Mi primera vez

Muchos de mis amigos ya lo habían hecho, todo el mundo hablaba de ello (“Yo ya lo he hecho…” “es muy fácil….” “mi amigo tal también lo ha hecho….” “hoy va a ser mi primera vez……”), y sentía que si yo no lo hacía me quedaría fuera, sería la “rarita” del grupo. Tenía que hacerlo.

Me avergonzaba reconocer que sentía miedo porque todo el mundo hablaba de lo fácil y divertido que era, “la primera vez cuesta un poco pero luego…..”, me preocupaba no estar a la altura del “otro”, no cumplir sus expectativas y decepcionarle (“¿Le gustará?, ¿será lo que espera…?”), temía que me rechazase si descubría que era novata (“¿se notará que nunca he…?”) y me agobiaba mi edad, pensaba que cuanto más lo aplazase peor, pues se supone que es lo que me “toca hacer”, que ya lo tendría que “haber hecho (“¿todavía no has ….?”)”, y armándome de valor, decidí “lanzarme” (todo el mundo lo hace….) en el mundo de la sexología y a crear  Sensa Sexus, un centro especializado en sexología que nace con la premisa de cultivar el sexo como condición de ser, de ser sexuado, abordando las múltiples posibilidades que nos ofrece la sexualidad humana desde un prisma científico, que nos permita conocer y entender el Hecho Sexual Humano y vivir de forma satisfactoria nuestra sexualidad.

Cómo diría una amiga, “apuesto un duro” a que la mayoría de vosotros habéis pensado al leer el título, que me refería al “primer coito”, y es más, lanzo un órdago a que pensasteis en coito vaginal.

La redacción del relato y el encuadre pueden dar pie a tal confusión, sin embargo no es casualidad que la gran mayoría de nosotros, cuando se nos pregunta por “LA PRIMERA VEZ”, pensemos en ello.
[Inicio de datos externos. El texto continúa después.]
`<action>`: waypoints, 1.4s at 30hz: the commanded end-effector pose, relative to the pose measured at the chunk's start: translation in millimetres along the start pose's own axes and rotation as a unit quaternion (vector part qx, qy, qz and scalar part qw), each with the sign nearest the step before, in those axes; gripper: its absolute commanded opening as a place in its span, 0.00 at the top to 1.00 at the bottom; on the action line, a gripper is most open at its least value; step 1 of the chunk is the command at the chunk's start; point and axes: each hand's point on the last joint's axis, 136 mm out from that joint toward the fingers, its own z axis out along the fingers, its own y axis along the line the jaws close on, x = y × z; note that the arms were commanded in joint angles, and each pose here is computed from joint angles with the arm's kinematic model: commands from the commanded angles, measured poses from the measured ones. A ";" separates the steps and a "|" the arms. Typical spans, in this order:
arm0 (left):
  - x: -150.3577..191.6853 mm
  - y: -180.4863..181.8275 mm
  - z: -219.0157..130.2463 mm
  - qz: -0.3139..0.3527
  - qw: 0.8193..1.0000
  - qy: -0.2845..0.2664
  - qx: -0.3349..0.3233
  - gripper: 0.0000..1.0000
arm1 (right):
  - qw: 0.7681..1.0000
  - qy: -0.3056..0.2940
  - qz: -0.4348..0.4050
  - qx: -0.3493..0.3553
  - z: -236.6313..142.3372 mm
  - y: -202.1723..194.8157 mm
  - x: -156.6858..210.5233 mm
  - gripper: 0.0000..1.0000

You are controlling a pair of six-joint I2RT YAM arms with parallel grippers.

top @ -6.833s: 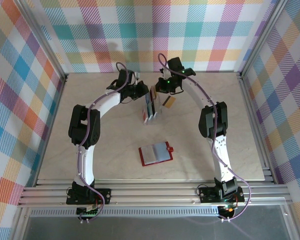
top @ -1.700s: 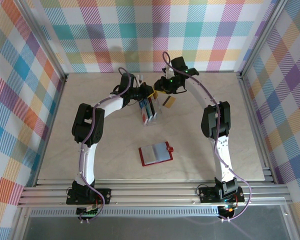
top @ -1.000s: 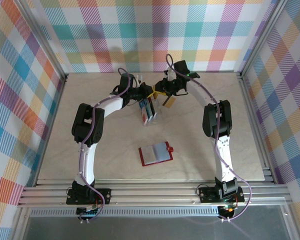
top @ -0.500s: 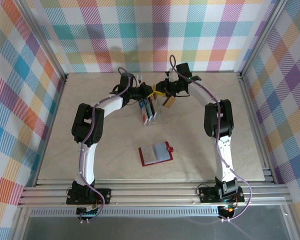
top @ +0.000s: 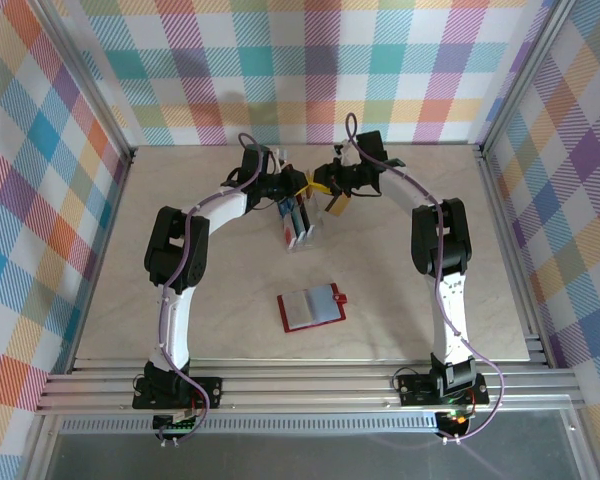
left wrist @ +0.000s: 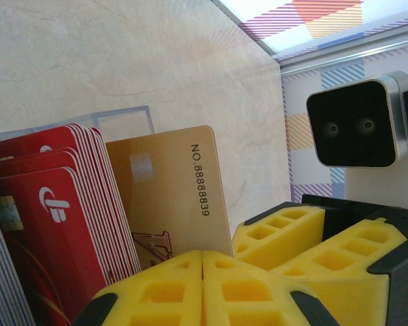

Sensa Sexus nace con la intención de ofreceré una serie de ideas que nos ayudarán a reflexionar sobre esta coincidencia y a pensar el sexo en su totalidad, a:

  • conocer(nos)
  • aceptar(nos)
  • y satisfacer(nos)

nuestra sexualidad libremente, acercándonos al sexo como condición humana y no como práctica o conducta, entendiéndolo como un proceso de construcción (sexuación) por el que cada uno nos hacemos únicos y diferentes a los demás y por ello especiales y atractivos. Favoreciendo una actitud de cultivo, desde la que podamos acercarnos al sexo como valor (a cultivar), donde todas sus formas de expresión, todas las sexualidades tengan cabida y se encuentren respetadas y representadas, convirtiendo las ideas en nuestras herramientas y los deseos en la materia prima a trabajar.